Since paravirtualization involves changing guest software, usually the changed components are specific to the guest environment. For instance, a paravirtualized storage driver for Windows XP* will not work in a Linux environment. Therefore, a separate paravirtualized component must be developed and supported for each targeted guest environment. These changes require apriori knowledge of which guest environments will be supported by a particular VMM.

As with device emulation, paravirtualization is supportive of VM migration, provided that the VM is migrated to a platform that supports the same VMM APIs required by the guest software stack.

Sharing of any platform physical devices of the same type is supported in the same manner as emulation. For example, guests using a paravirtualized storage driver to read and write data could be backed by stores on the same physical storage device managed by the VMM.

Paravirtualization is increasingly deployed to satisfy the performance requirements of I/O-intensive applications. Paravirtualization of I/O classes that are performance sensitive, such as networking, storage, and high-performance graphics, appears to be the method of choice in modern VMM architecture. As described, para-virtualization of I/O decreases the number of transitions between the client VM and the VMM, as well as eliminates most of the processing associated with device emulation.

Paravirtualization leads to a higher level of abstraction for I/O interfaces within the guest OS. I/O-buffer allocation and management policies that are aware of the fact that they are virtualized can be used for more efficient use of the VT-d protection and translation facilities than would be possible with an unmodified driver that relies on full device emulation.

At least three of the major VMM vendors have adopted the capability to paravirtualize I/O in order to accomplish greater scaling and performance. Xen* and VMware already have the ability to run paravirtualized I/O drivers and Microsoft's plans include I/O paravirtualization in its next-generation VMM.

Direct assignment

There are cases where it is desirable for a physical I/O device in the platform to be directly owned by a particular guest VM. Like emulation, direct assignment allows the owning guest VM to interface directly to a standard device hardware interface. Therefore, direct device assignment provides a native experience for the guest VM, because it can reuse existing drivers or other software to talk directly to the device.

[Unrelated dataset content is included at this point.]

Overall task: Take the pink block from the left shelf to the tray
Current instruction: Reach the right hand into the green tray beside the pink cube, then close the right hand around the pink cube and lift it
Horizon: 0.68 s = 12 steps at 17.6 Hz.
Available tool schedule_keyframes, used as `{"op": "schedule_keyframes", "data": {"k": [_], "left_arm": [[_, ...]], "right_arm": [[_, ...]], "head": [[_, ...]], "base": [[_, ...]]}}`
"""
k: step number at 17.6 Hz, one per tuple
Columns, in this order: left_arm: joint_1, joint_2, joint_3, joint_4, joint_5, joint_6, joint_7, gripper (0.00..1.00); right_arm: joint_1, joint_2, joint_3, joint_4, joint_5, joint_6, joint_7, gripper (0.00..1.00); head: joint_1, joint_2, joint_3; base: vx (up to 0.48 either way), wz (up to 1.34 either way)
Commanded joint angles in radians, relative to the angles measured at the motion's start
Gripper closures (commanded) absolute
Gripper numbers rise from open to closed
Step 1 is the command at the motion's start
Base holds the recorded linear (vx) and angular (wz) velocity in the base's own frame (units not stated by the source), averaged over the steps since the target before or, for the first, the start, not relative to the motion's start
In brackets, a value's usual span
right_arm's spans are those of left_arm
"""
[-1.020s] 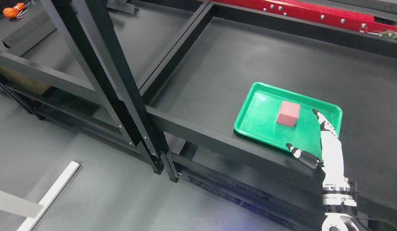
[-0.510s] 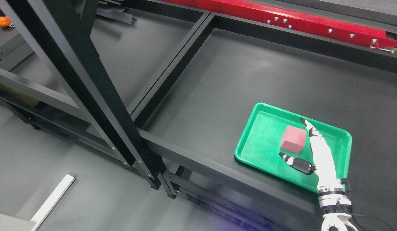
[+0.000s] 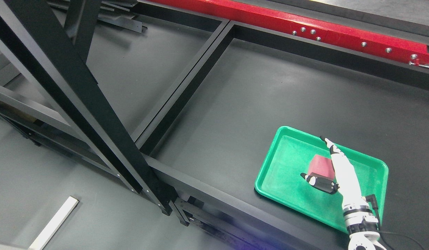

Direct assignment improves performance over emulation because it allows the guest VM device driver to talk to the device in its native hardware command format eliminating the overhead of translating from the device command format of the virtual emulated device. More importantly, direct assignment increases VMM reliability and decreases VMM complexity since complex device drivers can be moved from the VMM to the guest.

Direct assignment, however, is not appropriate for all usages. First, a VMM can only allocate as many devices as are physically present in the platform. Second, direct assignment complicates VM migration in a number of ways. In order to migrate a VM between platforms, a similar device type, make, and model must be present and available on each platform. The VMM must also develop methods to extract any physical device state from the source platform, and to restore that state at the destination platform.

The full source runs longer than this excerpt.